> **Exercise goal**: Write out the listing verbatim. No pictures belong in it.

> **Given information**:
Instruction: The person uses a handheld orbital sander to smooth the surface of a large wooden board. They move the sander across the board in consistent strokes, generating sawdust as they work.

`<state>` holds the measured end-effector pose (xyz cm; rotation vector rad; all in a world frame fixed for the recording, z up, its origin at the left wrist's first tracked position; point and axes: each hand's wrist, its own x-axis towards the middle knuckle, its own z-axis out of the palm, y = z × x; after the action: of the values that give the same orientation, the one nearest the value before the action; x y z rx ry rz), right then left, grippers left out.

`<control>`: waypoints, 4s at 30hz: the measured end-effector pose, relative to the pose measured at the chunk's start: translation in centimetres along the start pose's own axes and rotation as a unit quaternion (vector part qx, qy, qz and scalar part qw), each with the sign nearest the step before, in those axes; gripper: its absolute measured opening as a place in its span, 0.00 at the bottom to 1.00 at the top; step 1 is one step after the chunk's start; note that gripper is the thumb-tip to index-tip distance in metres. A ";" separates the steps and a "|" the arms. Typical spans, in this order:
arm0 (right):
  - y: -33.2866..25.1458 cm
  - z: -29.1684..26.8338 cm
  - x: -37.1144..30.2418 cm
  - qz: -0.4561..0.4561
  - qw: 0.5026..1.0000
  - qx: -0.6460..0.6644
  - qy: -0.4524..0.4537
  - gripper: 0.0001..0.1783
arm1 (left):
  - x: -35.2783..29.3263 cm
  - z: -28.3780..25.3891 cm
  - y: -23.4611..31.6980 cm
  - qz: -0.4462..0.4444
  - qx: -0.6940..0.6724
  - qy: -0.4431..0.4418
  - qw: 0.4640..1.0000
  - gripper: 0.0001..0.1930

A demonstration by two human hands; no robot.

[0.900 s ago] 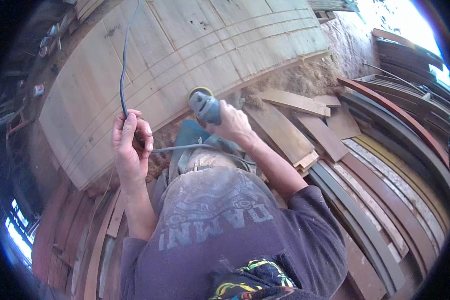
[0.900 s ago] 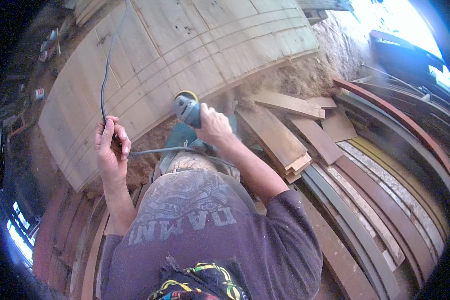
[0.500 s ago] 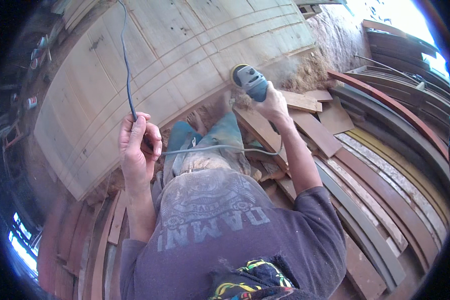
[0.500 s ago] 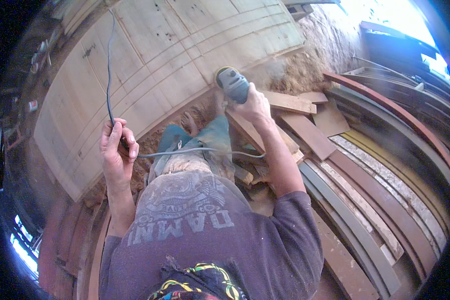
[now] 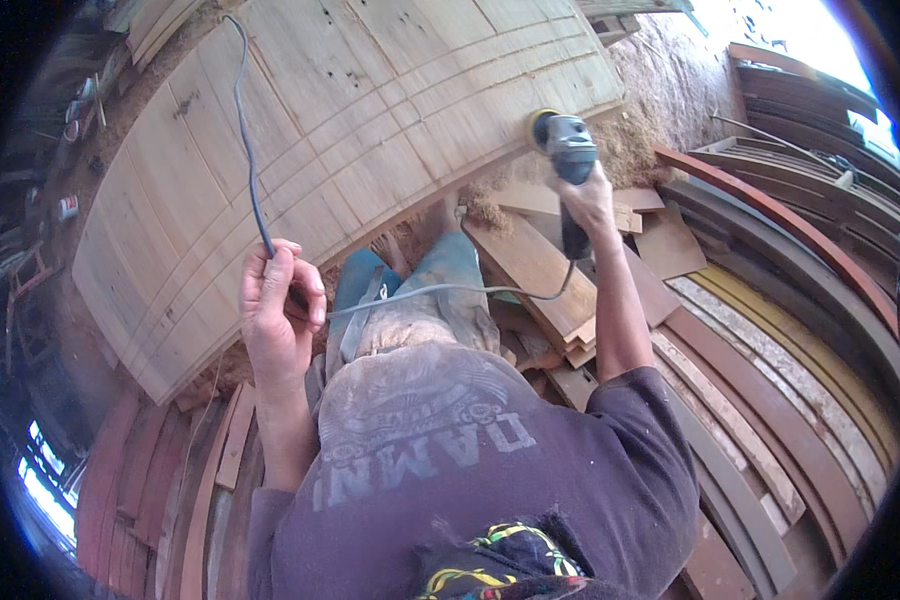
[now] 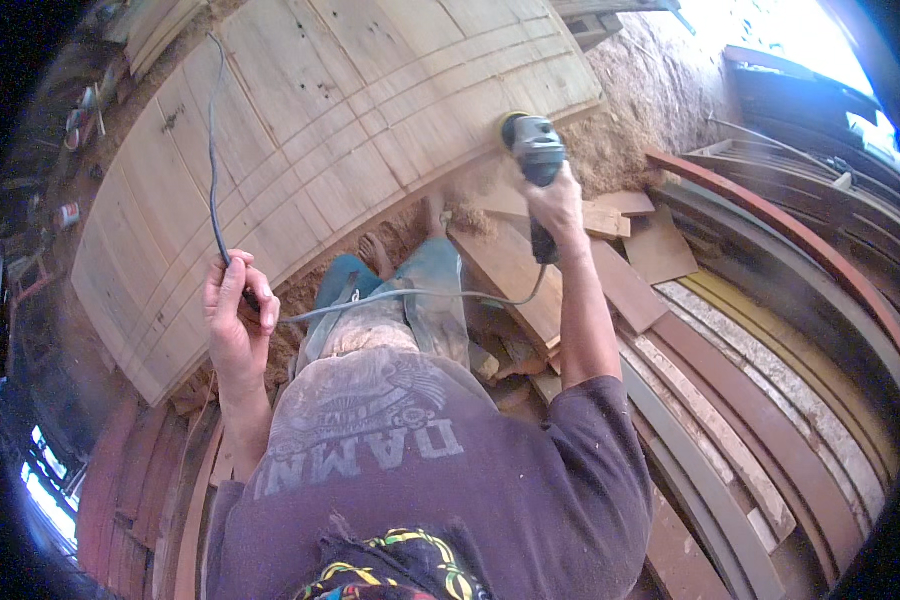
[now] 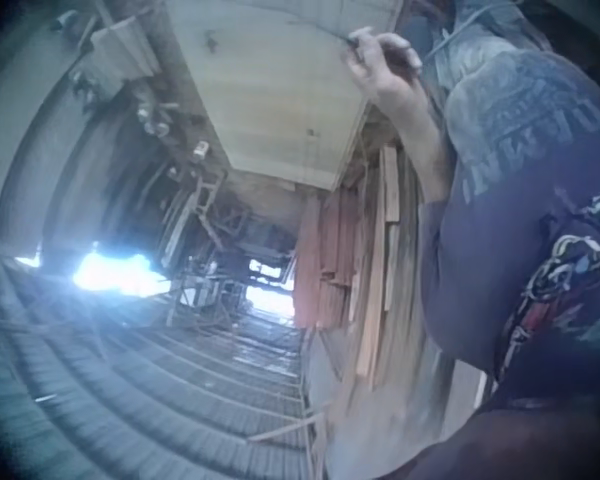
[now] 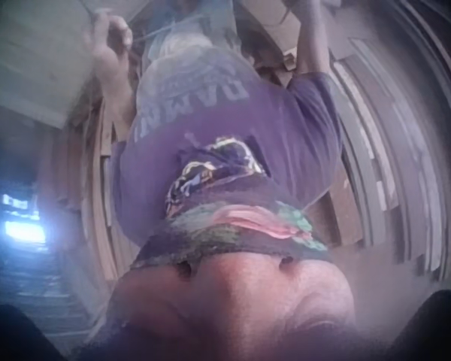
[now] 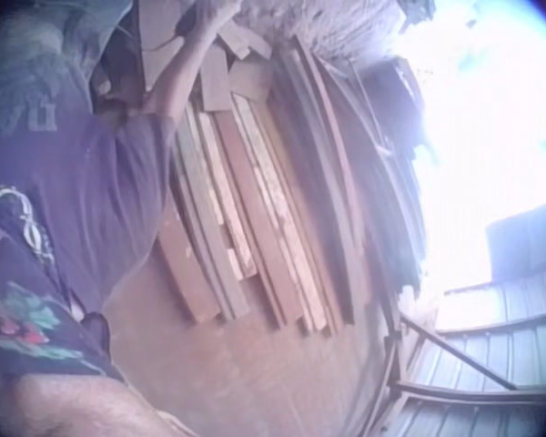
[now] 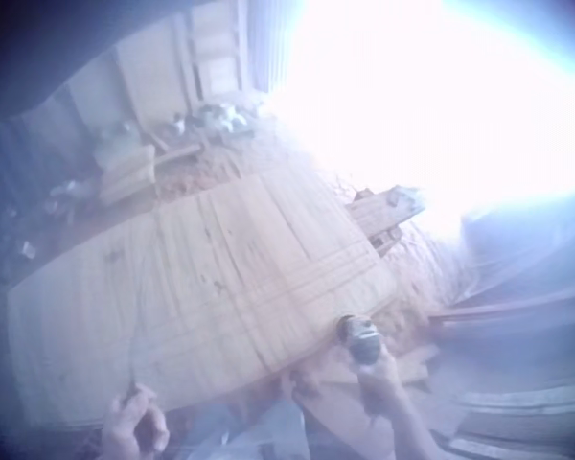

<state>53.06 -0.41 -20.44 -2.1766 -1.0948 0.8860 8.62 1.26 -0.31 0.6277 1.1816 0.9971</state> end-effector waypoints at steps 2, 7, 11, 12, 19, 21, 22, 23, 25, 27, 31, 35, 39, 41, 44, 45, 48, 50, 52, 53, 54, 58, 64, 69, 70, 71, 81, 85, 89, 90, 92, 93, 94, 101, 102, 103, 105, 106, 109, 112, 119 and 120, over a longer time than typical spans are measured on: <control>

> **Task answer**:
Instruction: The person uses a handheld orbital sander to smooth the surface of a large wooden board. They move the sander across the board in consistent strokes, generating sawdust as they work.

`<state>` holds the measured end-effector pose (xyz cm; rotation vector rad; all in a world frame fixed for the recording, z up, its origin at the left wrist's first tracked position; point and axes: each hand's wrist, its own x-axis towards the middle knuckle, its own z-axis out of the palm, y = z × x; after the action: of the values that give the same orientation, the one nearest the value before the action; x y z rx ry rz), right then left, grippers left out.

`<control>`: waypoints, 4s at 30hz: the measured end-effector pose, relative to the pose measured at the chunk's start: translation in centimetres along the start pose's own axes and rotation as a unit quaternion (vector part qx, qy, qz and scalar part qw), each with the sign nearest the step before, in those axes; gripper: its absolute measured opening as a place in its span, 0.00 at the bottom to 1.00 at the top; step 1 is one step after the chunk's start; note that gripper is the thumb-tip to index-tip distance in metres. A ";" separates the steps and a "|" the arms. Typical spans, in this order:
arm0 (right):
  - y: -33.2866..25.1458 cm
  - z: -29.1684..26.8338 cm
  - x: -37.1144..30.2418 cm
  - qz: -0.4561..0.4561
  - qw: 0.5026..1.0000
  - qx: -0.6460..0.6644
  - qy: -0.4524..0.4537
  - gripper: 0.0001..0.1783
arm1 (left):
  - x: -35.2783..29.3263 cm
  - z: -28.3780..25.3891 cm
  - y: -23.4611..31.6980 cm
  - qz: -0.4462..0.4444
  - qx: -0.6940..0.6724
  - qy: -0.4431..0.4418
  - qw: 0.4640..1.0000
  - gripper: 0.0001..0.1930

A demonstration by two human hands; no robot.

[0.900 s ago] 
[0.900 s ago] 
[0.500 s ago] 
[0.500 s ago] 
[now] 
[now] 
[now] 
[now] 
[now] 
[now] 

<state>53.06 -0.41 -20.44 -2.1766 -1.0948 0.8860 8.62 1.26 -0.31 0.6277 1.1816 0.9971</state> end-effector waypoints at steps 2, 7, 11, 12, 19, 21, 22, 23, 25, 27, 31, 35, 39, 41, 44, 45, 48, 50, 52, 53, 54, 58, 64, 69, 70, 71, 81, 85, 89, 90, 92, 93, 94, 101, 102, 103, 105, 106, 109, 112, 119 and 120, over a longer time than typical spans are measured on: <control>

What has been written completes the answer.